A democracia está sendo atacada porque o passado nos condena, pois em seus melhores anos, quando era necessário avançar ainda mais e dar consistência institucional ao progresso social, muitos líderes se renderam ao neoliberalismo, que está destruindo o planeta. Foram criadas superestruturas, como a globalização, que acabaram com as fronteiras da exploração do trabalho pelo capital, drenando assim, gradativamente, o poder das organização globais que poderiam ajudar a conter o avanço pernicioso de grupos baseados apenas na ambição, na ganância e, principalmente, no ódio total a qualquer oposição a isso. Um paradoxo brasileiro é o antilavajatismo e neolavajatismo, dificultando uma visão mais lúcida sobre o Judiciário e acentuando a divisão. A falta de maturidade das instituições democráticas, que deveriam se equilibrar no bom senso e na equidade das coisas, deixa muitas brechas nos mecanismos da Justiça, que advogados espertos continuarão explorando. É preciso aperfeiçoar esses expedientes sem cair na esparrela autoritária dos falsos moralistas, que hoje são maioria no Congresso Nacional.

Ouvir os discursos dos extremistas é sempre muito desagradável, porque estão o tempo todo inventando, lubridiando, manipulando, mistificando e usando todo tipo de artifício para manter o lumpesinato que os segue ao seu dispor. Os deputados Nikolas Ferreira e Gustavo Gayer, a dupla mais virulenta da extrema-direita atual, abusou da bizarrice, o primeiro afirmando que o Brasil precisa de homens com mais testosterona e o segundo se dirigindo diretamente a Elon Musk em inglês, como se ele fosse o salvador da pátria. A subserviência aos norte-americanos e aos seus valores, deste setor da política brasileira, seria constrangedor em uma sociedade equilibrada e lúcida, mas não é o nosso caso, atualmente. O grande ídolo de pés de barros dos extremistas, une tudo que eles idolatram; riqueza, arrogância e estupidez, por isso continuará recebendo loas dos extremistas e Bolsonaro, agora um conciliador... não se cansa de pedir anistia aos golpistas e de elogiar o empresário sul-africano, a quem chama de “mito da liberdade”. Sabujos!

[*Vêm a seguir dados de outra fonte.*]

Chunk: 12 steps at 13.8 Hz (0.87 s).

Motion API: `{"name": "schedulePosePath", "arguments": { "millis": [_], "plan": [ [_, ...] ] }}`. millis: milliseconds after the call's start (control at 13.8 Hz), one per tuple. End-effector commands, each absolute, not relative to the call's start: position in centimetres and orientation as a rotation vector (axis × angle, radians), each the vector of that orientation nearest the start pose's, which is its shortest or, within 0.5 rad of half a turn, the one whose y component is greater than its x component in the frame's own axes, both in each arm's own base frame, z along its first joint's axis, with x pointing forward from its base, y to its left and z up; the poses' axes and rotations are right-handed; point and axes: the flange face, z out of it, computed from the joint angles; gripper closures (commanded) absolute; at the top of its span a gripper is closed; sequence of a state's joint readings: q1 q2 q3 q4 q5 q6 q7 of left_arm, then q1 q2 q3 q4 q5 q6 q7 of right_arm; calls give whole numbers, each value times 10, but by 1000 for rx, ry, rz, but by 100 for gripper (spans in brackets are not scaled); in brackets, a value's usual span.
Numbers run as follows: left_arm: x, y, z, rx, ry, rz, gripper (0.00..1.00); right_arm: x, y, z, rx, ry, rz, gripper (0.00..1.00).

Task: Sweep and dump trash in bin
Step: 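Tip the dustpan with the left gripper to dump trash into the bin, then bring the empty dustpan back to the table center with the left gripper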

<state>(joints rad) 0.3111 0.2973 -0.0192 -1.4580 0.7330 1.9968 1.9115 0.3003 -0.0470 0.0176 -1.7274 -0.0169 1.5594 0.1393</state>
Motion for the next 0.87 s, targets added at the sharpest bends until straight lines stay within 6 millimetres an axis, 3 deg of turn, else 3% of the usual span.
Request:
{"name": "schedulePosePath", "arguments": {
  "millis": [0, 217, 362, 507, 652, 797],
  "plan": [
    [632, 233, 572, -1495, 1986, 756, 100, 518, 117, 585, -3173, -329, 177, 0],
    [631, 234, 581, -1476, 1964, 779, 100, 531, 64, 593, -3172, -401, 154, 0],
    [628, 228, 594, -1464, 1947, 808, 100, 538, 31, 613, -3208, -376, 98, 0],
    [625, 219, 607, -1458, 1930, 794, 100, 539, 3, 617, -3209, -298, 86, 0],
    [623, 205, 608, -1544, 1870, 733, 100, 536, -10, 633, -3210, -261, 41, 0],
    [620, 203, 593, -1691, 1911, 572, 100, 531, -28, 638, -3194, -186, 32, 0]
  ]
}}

É preciso se salvar, mas a tarefa mais árdua é se salvar de si mesmo, porque para isso é preciso mudar e mudar não é brincadeira não. O mundo chegou ao ponto em que estamos pela iniciativa de poucos e a omissão da maioria, por aqui não é diferente, mesmo que o apresentador do “Real Time With Bill Maher”, Bill Maher, tenha dito que a democracia brasileira está mais aperfeiçoada que a americana, pelos golpistas brasileiros terem recebido punições e os americanos não, mas, na verdade, o Brasil se notabilizou por deixar impune muitos criminosos e por punir desproporcionalmente pessoas desassistidas, então não é à toa a falta de credibilidade da população -que não participa das decisões- aos que estão no comando. O atual governo está quase refém de um Congresso reacionário e truculento e precisa acordar para o fato que a utilização de velhos métodos não funciona mais, é preciso reinventar a Esquerda brasileira.